- Instructions for the task:
Each line of the listing is to be retyped exactly as given.

══════

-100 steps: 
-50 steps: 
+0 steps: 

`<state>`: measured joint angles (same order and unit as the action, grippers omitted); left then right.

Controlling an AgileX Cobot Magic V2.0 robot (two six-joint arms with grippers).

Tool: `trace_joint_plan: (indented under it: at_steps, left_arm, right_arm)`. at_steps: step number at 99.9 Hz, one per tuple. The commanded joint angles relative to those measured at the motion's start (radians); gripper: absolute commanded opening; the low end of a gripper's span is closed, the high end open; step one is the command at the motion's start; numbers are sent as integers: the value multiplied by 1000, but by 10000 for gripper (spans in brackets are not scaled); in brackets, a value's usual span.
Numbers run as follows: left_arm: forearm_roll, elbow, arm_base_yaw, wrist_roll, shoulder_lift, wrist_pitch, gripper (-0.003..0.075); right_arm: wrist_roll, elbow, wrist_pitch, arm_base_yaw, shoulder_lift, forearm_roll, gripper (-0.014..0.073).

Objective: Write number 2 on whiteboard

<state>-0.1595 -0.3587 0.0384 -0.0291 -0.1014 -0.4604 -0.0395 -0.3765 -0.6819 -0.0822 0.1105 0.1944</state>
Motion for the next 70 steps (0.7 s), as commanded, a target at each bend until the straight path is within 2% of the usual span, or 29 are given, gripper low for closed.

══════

- Exercise solution:
-100 steps: 
-50 steps: 
+0 steps: 

`<state>`: measured joint angles (same order and unit as the action, grippers omitted); left then right.

Controlling an AgileX Cobot Magic V2.0 robot (two six-joint arms with grippers).

Tool: `trace_joint_plan: (indented under it: at_steps, left_arm, right_arm)`. at_steps: step number at 99.9 Hz, one per tuple. The commanded joint angles relative to those measured at the motion's start (radians); gripper: absolute commanded opening; the low end of a gripper's span is closed, the high end open; step one is the command at the motion's start; numbers are sent as integers: the value multiplied by 1000, but by 10000 for gripper (spans in brackets are not scaled); in brackets, a value's usual span.
Numbers run as follows: left_arm: forearm_roll, elbow, arm_base_yaw, wrist_roll, shoulder_lift, wrist_pitch, gripper (-0.003..0.075); right_arm: wrist_roll, elbow, wrist_pitch, arm_base_yaw, shoulder_lift, forearm_roll, gripper (-0.014..0.073).

Objective: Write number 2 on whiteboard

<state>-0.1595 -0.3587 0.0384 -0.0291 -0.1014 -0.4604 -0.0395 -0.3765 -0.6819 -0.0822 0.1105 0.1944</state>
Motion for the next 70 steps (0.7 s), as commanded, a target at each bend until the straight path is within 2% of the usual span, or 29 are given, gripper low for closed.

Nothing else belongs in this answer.